How graph theory is used in data mining?

Graph theory is used to describe a set of objects, or nodes, and the relationships, or edges, between the nodes. In computational chemistry, nodes are used to represent the atoms in chemical structures.

How is graph theory used in medicine?

Within the fields of Biology and Medicine, potential applications of network analysis by using graph theory include identifying drug targets, determining the role of proteins or genes of unknown function.

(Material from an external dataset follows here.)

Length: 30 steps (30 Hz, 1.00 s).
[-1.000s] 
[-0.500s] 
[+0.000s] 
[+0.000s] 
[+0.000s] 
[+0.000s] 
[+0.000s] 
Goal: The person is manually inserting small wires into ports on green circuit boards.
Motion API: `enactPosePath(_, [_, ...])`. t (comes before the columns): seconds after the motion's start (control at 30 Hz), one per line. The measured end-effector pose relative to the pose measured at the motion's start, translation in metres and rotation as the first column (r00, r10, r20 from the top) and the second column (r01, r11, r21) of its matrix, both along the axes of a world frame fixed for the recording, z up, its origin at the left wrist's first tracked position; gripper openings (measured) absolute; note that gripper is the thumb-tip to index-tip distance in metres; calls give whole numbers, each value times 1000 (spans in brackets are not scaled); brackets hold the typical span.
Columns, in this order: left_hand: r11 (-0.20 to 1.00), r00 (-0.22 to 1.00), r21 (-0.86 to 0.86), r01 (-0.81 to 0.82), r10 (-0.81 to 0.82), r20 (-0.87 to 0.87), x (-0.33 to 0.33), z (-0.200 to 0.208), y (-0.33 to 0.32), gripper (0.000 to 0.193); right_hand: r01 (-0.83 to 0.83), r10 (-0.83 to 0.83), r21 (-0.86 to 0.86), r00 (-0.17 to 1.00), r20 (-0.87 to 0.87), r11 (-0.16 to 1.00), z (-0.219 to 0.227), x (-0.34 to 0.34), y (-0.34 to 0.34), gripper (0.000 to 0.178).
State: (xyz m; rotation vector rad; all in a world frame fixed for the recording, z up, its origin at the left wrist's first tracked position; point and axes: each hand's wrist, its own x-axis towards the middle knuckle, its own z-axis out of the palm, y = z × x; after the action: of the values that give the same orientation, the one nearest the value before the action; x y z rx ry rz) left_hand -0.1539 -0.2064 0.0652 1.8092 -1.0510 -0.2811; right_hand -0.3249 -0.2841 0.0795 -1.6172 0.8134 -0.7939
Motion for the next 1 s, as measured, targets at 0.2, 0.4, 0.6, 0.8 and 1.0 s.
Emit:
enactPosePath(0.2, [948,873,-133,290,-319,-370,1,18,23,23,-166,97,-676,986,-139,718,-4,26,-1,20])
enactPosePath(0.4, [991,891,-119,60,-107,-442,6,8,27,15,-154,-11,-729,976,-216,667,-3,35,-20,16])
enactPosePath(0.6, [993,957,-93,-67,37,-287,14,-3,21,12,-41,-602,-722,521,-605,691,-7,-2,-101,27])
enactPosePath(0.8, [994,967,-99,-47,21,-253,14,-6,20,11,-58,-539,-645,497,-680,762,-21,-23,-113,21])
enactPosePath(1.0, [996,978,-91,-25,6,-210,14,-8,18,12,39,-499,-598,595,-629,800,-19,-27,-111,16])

There are several biological domains where graph theory techniques are applied for knowledge extraction from data.

What is graph theory used for?

Graph Theory is ultimately the study of relationships. Given a set of nodes & connections, which can abstract anything from city layouts to computer data, graph theory provides a helpful tool to quantify & simplify the many moving parts of dynamic systems.

What is practical application of graph mining?

Practical Graph Mining with R presents a “do-it-yourself” approach to extracting interesting patterns from graph data. Through applications using real data sets, the book demonstrates how computational techniques can help solve real-world problems.

How is graph theory used in data mining?

Data mining is one of those fields where concepts of graph theory have been applied to a large extent. Data mining (Han et al, 2006) is the subject which deals in extraction of knowledge from the available da ta. Various algorithms are applied which help in the analysis and establishment of relationship between the entities.

How to find frequent substructures in graph mining?

Discovery of Frequent Substructures  Step 1: Generate frequent sub-structure candidates  Step 2: Check for frequency of each candidate  Involves sub-graph isomorphism test which is computationally expensive  Approaches  Apriori –based approach  Pattern Growth approach 4 5.

How does apriori approach to graph mining work?

Apriori Approach  FSG (Frequent Sub-graph mining)  Edge-based Candidate generation – increases by one-edge at a time  Two size k patterns are merged iff they share the same subgraph having k-1 edges (core)  New candidate – has core and the two additional edges 7 8.